◆ REQUIRED ACTION ◆
Write out, from the entries below, exactly the lines that run between the lines holding "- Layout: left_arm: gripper" and "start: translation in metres", inclusive, and stop there.

Stored items:
- - -

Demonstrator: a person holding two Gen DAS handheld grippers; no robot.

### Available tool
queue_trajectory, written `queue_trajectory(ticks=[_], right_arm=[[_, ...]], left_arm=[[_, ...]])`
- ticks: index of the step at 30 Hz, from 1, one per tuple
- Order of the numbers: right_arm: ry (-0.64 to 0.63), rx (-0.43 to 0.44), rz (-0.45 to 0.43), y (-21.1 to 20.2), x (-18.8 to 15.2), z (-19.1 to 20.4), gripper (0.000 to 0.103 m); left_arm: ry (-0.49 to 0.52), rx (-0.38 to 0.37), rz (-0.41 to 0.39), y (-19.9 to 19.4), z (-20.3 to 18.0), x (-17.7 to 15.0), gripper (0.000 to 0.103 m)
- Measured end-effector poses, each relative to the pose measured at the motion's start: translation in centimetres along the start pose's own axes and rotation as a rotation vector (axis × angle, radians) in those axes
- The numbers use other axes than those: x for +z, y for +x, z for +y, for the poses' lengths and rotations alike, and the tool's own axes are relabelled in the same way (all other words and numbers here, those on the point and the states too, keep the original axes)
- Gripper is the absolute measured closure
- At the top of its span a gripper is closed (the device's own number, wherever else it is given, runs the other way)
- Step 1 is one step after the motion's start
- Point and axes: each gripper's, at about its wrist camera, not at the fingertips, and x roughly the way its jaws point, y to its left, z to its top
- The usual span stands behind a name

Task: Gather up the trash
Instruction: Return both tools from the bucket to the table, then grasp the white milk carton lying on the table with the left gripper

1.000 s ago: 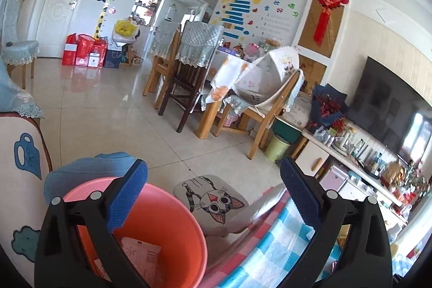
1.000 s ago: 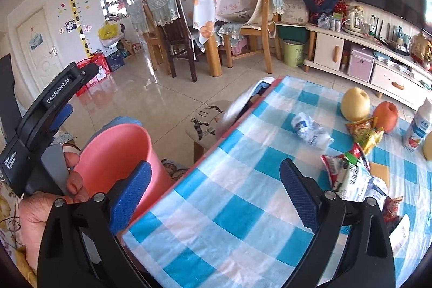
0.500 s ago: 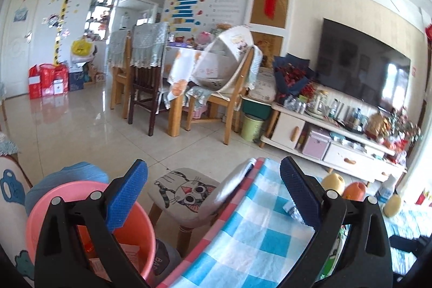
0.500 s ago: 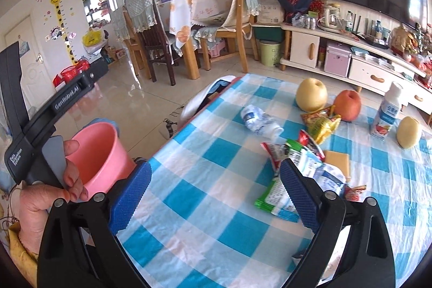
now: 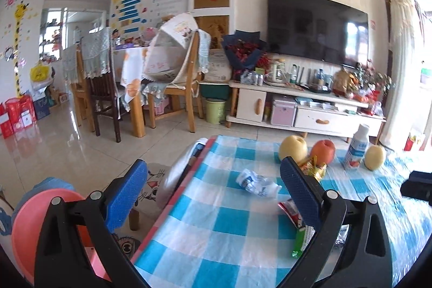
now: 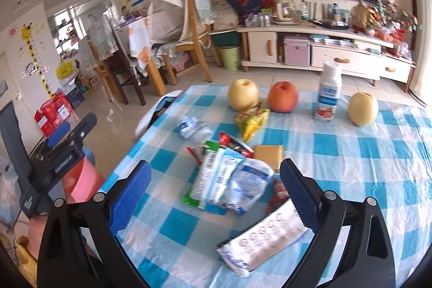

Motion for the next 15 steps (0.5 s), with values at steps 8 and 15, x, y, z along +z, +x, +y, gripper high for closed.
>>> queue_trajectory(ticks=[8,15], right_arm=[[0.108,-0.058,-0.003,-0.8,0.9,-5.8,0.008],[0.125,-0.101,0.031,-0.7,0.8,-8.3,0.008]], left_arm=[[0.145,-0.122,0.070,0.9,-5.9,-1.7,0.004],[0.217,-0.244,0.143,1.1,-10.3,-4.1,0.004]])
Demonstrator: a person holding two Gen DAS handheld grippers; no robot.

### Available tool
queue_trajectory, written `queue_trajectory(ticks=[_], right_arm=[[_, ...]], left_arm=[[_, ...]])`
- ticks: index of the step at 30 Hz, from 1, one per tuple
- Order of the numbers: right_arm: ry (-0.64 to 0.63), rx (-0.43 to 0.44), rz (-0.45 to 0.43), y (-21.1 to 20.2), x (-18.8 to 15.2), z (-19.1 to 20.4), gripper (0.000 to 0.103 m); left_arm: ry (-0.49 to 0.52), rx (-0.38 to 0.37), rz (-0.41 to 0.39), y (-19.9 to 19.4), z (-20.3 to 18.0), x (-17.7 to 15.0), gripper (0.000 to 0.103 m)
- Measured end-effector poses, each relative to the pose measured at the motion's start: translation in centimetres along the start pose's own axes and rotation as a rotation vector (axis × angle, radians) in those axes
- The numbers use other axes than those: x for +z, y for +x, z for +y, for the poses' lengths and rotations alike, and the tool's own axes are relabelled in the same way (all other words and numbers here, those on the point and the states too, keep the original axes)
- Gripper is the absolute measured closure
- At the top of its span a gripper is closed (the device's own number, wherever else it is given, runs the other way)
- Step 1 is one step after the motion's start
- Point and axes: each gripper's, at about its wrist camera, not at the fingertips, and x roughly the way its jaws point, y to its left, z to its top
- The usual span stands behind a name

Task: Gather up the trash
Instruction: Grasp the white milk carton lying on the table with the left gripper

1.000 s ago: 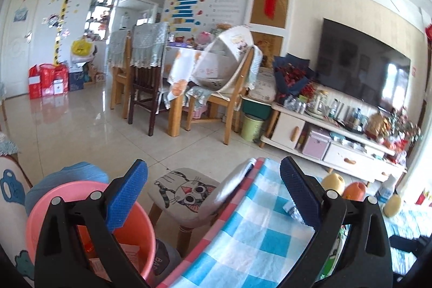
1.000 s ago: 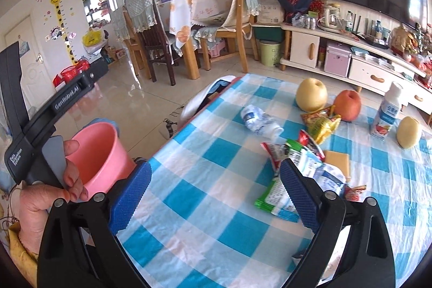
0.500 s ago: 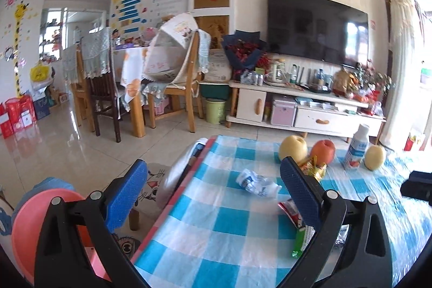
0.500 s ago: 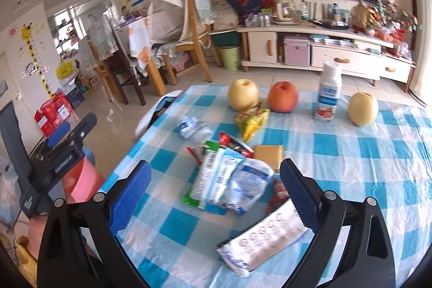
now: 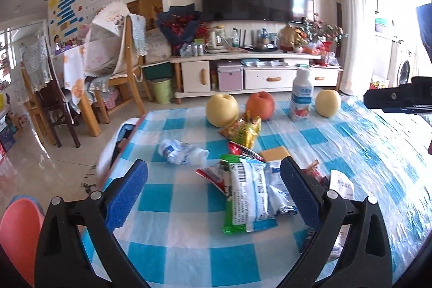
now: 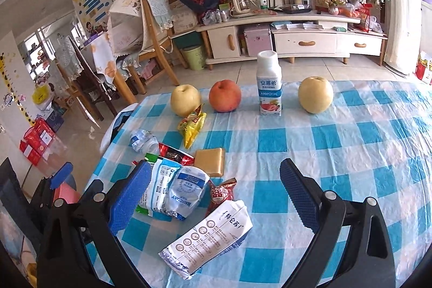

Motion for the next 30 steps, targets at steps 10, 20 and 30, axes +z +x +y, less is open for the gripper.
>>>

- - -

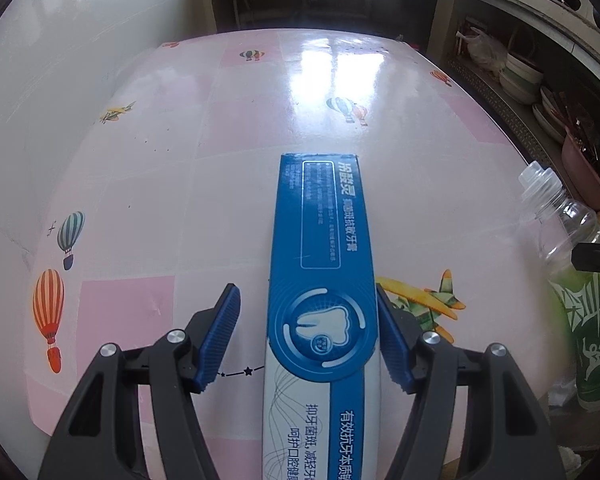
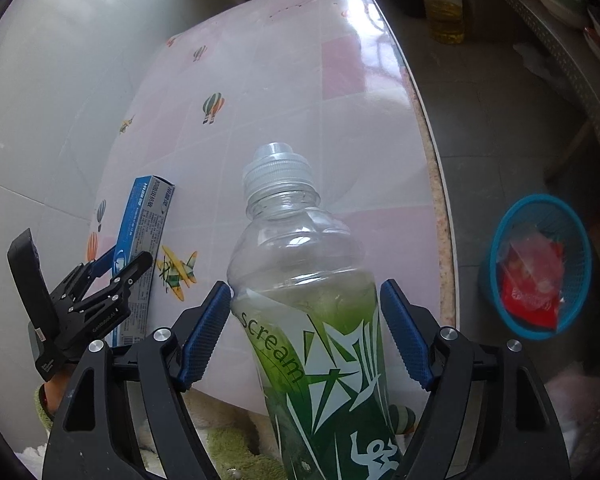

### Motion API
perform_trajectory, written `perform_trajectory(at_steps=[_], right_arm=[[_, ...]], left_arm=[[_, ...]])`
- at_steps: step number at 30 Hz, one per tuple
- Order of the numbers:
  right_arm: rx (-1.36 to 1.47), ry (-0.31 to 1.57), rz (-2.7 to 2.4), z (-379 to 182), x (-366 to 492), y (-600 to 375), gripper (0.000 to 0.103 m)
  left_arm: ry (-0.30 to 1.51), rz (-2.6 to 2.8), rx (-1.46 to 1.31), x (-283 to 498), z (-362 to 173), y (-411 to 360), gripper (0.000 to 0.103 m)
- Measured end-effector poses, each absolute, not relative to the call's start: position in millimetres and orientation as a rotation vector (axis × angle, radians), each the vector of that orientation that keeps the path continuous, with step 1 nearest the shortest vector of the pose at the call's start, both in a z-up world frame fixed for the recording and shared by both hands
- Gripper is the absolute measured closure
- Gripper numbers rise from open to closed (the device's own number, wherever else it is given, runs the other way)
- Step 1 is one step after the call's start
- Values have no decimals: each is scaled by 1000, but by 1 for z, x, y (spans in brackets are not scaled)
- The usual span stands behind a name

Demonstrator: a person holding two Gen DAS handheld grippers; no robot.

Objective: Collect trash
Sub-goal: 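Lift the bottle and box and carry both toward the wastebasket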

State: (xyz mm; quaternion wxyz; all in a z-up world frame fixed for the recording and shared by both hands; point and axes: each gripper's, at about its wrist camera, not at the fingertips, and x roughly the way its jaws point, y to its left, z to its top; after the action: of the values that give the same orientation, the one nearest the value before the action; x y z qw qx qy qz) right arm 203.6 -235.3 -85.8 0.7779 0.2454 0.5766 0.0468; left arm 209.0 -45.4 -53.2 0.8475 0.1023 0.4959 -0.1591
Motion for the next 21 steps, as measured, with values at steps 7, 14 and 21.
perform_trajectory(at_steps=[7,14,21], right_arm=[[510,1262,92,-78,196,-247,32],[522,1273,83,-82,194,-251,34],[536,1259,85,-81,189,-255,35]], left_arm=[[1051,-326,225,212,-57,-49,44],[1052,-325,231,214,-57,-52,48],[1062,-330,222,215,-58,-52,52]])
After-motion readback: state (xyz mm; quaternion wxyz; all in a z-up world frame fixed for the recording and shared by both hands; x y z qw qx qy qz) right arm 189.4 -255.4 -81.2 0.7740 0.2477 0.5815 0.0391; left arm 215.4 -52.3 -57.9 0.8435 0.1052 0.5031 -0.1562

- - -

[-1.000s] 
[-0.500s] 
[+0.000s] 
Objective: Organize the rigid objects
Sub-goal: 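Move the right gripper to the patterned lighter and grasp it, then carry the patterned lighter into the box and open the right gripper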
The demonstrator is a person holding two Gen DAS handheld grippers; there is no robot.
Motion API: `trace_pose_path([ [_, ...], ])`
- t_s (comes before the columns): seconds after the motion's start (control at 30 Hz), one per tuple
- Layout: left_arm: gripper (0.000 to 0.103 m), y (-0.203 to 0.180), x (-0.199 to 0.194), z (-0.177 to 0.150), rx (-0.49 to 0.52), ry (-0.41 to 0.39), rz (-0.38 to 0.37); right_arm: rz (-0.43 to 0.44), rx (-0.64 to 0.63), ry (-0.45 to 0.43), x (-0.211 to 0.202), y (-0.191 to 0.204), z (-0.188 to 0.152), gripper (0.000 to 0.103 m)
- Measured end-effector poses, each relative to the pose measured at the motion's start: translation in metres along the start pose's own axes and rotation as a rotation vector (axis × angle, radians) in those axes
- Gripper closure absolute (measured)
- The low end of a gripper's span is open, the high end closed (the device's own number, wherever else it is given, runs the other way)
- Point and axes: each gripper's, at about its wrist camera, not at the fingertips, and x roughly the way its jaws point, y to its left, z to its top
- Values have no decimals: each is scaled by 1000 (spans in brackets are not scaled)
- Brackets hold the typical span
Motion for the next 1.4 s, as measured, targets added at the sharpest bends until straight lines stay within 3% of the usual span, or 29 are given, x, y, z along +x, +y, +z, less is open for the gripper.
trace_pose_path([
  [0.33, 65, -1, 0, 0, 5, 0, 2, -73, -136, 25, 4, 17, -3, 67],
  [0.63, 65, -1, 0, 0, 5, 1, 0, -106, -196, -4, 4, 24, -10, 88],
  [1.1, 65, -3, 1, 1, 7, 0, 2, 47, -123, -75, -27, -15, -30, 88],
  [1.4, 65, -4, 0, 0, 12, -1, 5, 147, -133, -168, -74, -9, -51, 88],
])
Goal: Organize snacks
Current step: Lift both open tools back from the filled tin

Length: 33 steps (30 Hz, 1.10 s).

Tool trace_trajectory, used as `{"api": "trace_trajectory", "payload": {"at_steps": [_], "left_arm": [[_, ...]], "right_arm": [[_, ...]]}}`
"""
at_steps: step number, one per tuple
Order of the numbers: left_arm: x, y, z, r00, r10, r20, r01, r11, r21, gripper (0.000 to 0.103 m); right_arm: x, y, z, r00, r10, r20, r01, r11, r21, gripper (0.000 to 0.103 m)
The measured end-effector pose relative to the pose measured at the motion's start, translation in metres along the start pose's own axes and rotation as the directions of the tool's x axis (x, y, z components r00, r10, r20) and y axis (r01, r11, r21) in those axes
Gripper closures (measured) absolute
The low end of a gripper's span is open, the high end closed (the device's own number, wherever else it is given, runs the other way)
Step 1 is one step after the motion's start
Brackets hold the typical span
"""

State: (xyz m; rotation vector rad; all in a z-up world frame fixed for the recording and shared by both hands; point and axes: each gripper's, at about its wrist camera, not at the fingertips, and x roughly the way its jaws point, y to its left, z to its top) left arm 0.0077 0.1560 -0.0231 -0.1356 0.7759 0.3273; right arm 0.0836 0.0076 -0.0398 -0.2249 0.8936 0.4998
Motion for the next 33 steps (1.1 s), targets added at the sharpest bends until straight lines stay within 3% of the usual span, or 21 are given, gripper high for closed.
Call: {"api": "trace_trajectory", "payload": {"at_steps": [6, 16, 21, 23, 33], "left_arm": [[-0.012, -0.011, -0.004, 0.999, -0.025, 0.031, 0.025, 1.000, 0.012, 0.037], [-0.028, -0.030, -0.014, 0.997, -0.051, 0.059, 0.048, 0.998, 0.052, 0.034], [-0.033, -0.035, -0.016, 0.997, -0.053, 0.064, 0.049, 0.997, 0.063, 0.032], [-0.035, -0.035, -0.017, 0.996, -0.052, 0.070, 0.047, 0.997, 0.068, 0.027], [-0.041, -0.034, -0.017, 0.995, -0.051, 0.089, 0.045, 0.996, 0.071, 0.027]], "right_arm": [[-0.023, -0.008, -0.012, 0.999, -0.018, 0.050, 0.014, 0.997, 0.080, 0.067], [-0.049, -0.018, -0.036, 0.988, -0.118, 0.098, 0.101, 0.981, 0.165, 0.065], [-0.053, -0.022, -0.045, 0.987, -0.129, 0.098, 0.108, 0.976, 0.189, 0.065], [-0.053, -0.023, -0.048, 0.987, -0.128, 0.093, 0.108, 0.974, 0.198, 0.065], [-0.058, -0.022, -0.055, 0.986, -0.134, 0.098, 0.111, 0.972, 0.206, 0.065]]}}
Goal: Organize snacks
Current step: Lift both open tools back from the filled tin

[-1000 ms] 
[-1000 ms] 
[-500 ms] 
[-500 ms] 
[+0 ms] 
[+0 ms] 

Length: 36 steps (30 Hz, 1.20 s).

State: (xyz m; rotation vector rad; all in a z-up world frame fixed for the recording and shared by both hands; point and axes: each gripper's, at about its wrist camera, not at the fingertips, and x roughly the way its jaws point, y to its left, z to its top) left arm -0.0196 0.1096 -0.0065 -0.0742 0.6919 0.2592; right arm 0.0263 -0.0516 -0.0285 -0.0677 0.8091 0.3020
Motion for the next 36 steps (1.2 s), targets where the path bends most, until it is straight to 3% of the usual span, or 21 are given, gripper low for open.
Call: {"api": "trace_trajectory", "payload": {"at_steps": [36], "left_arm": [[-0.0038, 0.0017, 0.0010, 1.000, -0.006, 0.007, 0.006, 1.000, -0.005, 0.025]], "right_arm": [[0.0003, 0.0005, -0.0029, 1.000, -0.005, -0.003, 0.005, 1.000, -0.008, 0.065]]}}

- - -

◆ ANSWER SECTION ◆
- Layout: left_arm: gripper (0.000 to 0.103 m), y (-0.203 to 0.180), x (-0.199 to 0.194), z (-0.177 to 0.150), rx (-0.49 to 0.52), ry (-0.41 to 0.39), rz (-0.38 to 0.37); right_arm: rz (-0.43 to 0.44), rx (-0.64 to 0.63), ry (-0.45 to 0.43), x (-0.211 to 0.202), y (-0.191 to 0.204), z (-0.188 to 0.152), gripper (0.000 to 0.103 m)
- Measured end-effector poses, each relative to the pose measured at the motion's start: translation in metres along the start pose's own axes and rotation as a rotation vector (axis × angle, radians) in those axes

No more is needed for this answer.